Pug also meets his girlfriend Margaretta Howe (Joan Caulfield), Elijah, Jr.’s sister, when Elijah gets drunk on a post-school outing to a bar (it’s hard to watch this movie and not think that within a decade all the bars and saloons would be forced to close due to Prohibition) and Pug and Margaretta run into each other for a classic Hollywood “meet-cute.” Meanwhile, Ben Mead falls for woman medical student Nan Rogers (Veronica Lake, reunited with Tufts from the cast of So Proudly We Hail! even though there’s virtually no interaction between them, and since this film takes place in 1910 Lake is obliged to wear her hair swept up rather than over one eye, as was her trademark in films with contemporary settings).One wonders where she is training and also where she is living, since Miss Susie Slagle’s is strictly stag. Ben and Nan even get married along the way despite the unwritten rule that medical students are not supposed to marry until they get their degrees and become full-fledged doctors. That proves to be a key plot development as a diphtheria epidemic sweeps through the community, and Ben gets a lachrymose death scene while Pug, true to form, walks out on him – and even though her husband has croaked, Nan determines to go to China anyway and do whatever she can to bring Western medicine to the benighted Chinese (at least by the plot assumptions of this movie – don’t get me started on traditional Chinese medicine and the things I think it gets right that Western medicine gets wrong, as well as the things Western medicine gets right that Chinese medicine gets wrong).

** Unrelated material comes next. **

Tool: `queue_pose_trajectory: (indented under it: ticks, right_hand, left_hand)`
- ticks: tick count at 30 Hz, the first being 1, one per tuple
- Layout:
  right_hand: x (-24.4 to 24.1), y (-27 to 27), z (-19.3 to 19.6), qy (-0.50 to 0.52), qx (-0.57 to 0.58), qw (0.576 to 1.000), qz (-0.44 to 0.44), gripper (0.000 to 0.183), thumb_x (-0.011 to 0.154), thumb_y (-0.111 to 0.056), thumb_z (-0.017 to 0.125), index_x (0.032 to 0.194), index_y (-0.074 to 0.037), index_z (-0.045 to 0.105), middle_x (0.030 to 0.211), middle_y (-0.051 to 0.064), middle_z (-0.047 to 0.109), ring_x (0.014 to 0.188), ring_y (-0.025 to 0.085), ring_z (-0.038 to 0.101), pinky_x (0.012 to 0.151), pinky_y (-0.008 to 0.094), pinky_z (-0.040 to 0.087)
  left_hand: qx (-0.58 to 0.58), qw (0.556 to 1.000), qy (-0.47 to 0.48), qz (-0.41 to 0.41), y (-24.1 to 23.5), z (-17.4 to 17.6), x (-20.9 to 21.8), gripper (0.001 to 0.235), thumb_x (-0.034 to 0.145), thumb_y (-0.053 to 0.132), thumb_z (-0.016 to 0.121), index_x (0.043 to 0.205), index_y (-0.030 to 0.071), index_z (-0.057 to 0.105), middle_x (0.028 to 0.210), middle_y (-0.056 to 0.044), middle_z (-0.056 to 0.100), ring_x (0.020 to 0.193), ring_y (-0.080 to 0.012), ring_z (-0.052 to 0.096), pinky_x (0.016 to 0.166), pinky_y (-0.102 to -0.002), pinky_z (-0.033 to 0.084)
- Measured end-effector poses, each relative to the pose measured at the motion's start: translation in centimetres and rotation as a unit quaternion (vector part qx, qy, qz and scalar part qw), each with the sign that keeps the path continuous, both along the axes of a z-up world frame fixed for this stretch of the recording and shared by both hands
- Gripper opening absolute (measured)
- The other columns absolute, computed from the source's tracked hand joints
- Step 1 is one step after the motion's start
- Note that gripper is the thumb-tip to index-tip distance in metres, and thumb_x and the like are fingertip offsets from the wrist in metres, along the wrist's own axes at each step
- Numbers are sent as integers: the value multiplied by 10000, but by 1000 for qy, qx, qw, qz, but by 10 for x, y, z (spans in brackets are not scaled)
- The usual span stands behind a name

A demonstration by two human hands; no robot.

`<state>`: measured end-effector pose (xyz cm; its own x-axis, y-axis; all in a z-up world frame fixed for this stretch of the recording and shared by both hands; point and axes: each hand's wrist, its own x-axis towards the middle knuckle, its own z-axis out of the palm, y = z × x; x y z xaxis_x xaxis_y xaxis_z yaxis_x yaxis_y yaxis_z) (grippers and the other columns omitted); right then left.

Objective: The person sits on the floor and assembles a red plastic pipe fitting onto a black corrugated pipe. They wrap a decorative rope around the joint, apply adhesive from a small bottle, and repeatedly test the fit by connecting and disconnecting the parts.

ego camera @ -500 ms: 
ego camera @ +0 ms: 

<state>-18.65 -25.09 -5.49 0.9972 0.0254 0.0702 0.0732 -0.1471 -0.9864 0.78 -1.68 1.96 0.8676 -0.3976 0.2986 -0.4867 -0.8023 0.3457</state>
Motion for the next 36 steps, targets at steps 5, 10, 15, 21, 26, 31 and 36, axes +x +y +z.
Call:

Meanwhile, Elijah Howe, Jr. has stormed out of his father’s house and moved in at Miss Susie Slagle’s, where the supportive camaraderie has a wonderful effect on his grades: while still living under Daddy’s roof (and thumb) he was on the verge of flunking out, but once he’s in a less pressured environment his grades take a turn for the better even though he disappoints his father by opting to specialize in pathology, presumably so he wouldn’t have to deal with any living patients. And Pug gets his redemption when as part of the medical school’s on-the-job training, he’s sent out on a call to a desperate mother who’s about to give birth to her third child – in perhaps the best line of the film she glumly tells him that no matter how often she gives birth, the experience never gets easier. Of course she has a crisis on the table (actually in her own bed), and Pug has to overcome his fears to bring both her and her newborn out safely. Miss Susie Slagle’s is actually a pretty good movie – its plot is a collection of interlocking story strands (a structure we’ve become almost too familiar with from modern TV shows) and all of them are pretty clichéd and predictable, but they move effectively to their predestined resolutions.

One thing about this movie that isn’t surprising is the quiet dignity of Lillian Gish’ who even in this trite story that no doubt had her wishing that D. W. Griffith were still active (he was alive in 1942 but no longer making movies, though Gish’s perception of his importance to her career is indicated by the title she chose for her autobiography: The Movies, Mr. Griffith and Me), carries the dignity and grace that were part of her on-screen personality and gives the role a quiet strength. One surprise I wasn’t expecting was the capable acting of Sonny Tufts: the man whose name has become a synonym for bad acting here turns ini a quite reasonable performance. Yes, there were people around in 1945 who could have played this role better – like John Garfield (who was still a Warner Bros. contract player, though later he would become independent and John Berry would direct his last film, He Ran All the Way) or Paramount’s own Alan Ladd) – but Tufts, who in some of his close-ups has a striking resemblance to the young Elvis (also a movie performer who got a lot of unfair dissing, though in Elvis’s case it was mostly due to the crappy roles Col. Tom Parker kept putting him in), delivers a perfectly reasonable performance. He doesn’t light up the screen the way Garfield or Ladd would have, but he’s not embarrassingly bad either – and anyone whose total knowledge of Tufts’ acting skills is based on Cat Women on the Moon and the other trash he did after Paramount let him go is due for a surprise here.